Directions for this task » Print the first line of the records below and every line after it, up to and including the line with "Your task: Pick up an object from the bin". Print nothing else.

Dataset »
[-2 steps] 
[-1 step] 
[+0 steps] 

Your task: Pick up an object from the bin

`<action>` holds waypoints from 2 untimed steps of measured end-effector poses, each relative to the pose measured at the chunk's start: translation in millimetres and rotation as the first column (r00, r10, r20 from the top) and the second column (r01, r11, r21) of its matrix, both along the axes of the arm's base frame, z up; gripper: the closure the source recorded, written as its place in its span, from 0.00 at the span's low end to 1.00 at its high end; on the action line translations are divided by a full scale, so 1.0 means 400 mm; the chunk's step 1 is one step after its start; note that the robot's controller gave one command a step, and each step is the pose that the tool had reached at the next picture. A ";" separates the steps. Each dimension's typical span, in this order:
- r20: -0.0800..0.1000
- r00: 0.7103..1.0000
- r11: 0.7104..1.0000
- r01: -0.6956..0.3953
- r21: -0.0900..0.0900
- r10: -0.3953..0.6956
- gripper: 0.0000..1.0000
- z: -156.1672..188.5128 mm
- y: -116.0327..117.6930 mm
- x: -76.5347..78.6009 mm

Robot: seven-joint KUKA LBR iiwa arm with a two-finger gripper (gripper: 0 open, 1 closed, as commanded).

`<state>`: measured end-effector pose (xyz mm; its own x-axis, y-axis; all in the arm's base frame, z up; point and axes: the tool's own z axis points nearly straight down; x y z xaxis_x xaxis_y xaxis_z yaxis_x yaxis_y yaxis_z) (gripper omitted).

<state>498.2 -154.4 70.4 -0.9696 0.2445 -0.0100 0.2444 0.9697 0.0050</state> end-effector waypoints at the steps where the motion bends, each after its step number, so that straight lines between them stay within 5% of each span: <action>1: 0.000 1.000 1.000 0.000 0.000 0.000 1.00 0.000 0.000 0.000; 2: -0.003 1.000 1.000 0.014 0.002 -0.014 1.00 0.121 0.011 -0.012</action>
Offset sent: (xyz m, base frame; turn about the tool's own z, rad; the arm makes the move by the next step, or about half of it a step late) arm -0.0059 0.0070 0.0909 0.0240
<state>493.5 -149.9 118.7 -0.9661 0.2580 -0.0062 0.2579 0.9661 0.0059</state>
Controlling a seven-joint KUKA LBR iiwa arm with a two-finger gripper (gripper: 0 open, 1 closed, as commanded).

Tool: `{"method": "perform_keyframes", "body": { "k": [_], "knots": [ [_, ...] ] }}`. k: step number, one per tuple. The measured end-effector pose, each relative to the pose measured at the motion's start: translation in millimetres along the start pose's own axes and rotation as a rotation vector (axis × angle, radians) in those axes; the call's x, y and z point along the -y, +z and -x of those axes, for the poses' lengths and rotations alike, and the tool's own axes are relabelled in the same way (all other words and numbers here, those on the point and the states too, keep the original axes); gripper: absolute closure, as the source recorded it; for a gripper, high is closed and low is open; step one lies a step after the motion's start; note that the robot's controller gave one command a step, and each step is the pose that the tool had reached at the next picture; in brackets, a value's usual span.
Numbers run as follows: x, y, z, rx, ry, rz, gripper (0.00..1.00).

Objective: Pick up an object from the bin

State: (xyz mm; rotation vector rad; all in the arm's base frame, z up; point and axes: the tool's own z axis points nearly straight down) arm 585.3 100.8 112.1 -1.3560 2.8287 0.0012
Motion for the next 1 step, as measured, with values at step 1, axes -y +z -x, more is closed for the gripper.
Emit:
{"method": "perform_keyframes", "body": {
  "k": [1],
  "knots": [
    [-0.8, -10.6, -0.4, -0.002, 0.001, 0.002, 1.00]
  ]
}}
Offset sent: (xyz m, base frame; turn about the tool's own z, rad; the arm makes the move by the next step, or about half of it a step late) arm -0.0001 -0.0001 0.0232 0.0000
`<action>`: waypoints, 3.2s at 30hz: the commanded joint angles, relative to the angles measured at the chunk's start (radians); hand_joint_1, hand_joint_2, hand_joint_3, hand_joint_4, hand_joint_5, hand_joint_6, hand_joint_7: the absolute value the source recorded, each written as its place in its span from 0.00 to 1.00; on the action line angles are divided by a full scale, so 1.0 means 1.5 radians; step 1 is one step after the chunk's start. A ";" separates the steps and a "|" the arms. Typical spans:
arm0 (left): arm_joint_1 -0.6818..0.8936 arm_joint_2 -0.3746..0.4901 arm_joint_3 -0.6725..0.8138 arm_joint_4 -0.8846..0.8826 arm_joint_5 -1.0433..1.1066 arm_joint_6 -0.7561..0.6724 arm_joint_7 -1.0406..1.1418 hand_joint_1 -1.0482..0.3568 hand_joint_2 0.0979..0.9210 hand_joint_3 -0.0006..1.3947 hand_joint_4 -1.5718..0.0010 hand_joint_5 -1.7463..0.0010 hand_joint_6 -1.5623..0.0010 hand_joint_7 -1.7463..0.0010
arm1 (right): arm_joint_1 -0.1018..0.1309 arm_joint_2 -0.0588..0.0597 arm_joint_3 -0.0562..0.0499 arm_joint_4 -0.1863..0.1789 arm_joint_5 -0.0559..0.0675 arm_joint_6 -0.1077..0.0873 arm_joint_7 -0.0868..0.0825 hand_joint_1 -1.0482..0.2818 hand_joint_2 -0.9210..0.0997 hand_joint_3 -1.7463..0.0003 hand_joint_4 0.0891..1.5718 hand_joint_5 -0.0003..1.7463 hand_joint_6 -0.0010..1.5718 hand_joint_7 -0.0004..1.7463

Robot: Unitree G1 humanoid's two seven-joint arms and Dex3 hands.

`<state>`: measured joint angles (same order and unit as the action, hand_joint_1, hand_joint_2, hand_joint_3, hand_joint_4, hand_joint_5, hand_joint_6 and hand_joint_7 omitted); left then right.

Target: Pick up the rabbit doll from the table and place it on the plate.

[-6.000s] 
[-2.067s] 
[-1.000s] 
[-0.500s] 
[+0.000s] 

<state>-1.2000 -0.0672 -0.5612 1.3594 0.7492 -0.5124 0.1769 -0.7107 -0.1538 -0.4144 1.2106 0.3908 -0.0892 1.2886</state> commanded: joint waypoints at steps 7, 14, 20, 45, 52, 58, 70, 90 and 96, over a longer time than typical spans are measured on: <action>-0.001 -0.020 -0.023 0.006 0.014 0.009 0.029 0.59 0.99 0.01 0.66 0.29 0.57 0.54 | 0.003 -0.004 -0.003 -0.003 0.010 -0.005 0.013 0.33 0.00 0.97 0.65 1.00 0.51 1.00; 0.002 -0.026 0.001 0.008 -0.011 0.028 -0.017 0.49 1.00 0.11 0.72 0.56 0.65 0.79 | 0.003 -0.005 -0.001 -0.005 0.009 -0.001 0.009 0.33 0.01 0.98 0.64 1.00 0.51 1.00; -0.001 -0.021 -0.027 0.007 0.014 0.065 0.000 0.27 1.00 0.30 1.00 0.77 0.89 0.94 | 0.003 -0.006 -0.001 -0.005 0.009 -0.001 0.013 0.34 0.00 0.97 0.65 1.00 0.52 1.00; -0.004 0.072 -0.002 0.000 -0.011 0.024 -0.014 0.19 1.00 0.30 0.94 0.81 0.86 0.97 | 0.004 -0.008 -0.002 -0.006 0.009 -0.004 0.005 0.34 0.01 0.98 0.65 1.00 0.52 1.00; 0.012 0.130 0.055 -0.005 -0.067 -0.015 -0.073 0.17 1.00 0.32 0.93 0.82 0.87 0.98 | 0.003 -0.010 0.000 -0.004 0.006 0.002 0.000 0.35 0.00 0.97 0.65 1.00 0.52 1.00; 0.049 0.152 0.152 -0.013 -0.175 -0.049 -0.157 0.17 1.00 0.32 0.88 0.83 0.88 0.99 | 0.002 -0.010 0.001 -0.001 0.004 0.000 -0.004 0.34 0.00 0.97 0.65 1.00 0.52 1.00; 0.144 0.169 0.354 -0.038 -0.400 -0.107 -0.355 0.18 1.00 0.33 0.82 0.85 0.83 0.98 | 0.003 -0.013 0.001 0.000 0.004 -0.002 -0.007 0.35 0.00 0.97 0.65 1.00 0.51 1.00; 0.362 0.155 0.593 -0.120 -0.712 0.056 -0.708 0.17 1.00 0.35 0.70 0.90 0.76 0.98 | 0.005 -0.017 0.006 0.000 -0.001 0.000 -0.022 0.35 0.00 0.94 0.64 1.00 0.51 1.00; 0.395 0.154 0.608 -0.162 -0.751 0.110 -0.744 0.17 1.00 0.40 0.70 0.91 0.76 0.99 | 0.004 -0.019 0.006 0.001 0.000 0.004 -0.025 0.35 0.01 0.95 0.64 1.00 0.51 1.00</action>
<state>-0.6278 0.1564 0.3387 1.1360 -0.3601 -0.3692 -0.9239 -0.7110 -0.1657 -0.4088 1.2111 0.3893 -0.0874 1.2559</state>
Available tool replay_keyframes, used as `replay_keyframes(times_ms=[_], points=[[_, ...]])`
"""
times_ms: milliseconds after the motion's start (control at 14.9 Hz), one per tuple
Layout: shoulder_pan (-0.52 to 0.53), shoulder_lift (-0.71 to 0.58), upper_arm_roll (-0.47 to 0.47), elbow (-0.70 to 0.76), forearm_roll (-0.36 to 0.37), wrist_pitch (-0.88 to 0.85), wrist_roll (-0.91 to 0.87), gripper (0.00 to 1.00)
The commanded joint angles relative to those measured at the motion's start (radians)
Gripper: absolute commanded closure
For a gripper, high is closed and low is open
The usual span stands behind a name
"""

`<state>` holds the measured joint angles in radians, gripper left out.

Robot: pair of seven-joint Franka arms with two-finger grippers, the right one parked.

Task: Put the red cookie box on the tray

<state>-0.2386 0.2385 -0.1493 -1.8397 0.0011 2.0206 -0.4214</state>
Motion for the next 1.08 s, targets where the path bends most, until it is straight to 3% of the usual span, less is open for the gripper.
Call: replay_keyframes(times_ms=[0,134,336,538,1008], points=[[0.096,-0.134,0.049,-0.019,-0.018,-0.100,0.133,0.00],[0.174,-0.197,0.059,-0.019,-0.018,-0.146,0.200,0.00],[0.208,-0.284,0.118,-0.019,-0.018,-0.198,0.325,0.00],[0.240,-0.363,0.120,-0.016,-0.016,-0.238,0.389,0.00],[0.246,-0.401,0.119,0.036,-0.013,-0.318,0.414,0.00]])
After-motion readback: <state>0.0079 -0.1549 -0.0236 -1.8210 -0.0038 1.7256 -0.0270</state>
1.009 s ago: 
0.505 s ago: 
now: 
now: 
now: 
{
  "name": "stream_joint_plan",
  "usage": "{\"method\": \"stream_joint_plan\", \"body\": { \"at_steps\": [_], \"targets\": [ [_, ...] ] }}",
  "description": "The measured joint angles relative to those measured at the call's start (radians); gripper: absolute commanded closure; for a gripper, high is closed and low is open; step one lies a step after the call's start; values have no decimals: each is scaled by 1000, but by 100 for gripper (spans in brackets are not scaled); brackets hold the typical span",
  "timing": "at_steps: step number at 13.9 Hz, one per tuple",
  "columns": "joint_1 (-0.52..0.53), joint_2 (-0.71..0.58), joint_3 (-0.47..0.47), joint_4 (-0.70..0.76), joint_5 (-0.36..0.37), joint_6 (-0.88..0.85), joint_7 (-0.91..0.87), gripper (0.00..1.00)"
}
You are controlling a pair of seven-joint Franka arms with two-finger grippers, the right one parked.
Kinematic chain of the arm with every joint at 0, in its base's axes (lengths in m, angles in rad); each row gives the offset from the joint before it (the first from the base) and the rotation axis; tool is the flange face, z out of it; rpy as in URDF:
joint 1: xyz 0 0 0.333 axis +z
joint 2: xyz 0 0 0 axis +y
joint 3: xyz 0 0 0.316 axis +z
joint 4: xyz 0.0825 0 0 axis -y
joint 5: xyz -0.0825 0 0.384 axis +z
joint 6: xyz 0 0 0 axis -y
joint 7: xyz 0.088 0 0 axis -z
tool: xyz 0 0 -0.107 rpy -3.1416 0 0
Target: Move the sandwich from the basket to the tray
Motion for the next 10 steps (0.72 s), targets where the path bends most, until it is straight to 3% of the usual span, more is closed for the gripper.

Result of the task »
[-2 steps] 
[-1 step] 
[+0 steps] 

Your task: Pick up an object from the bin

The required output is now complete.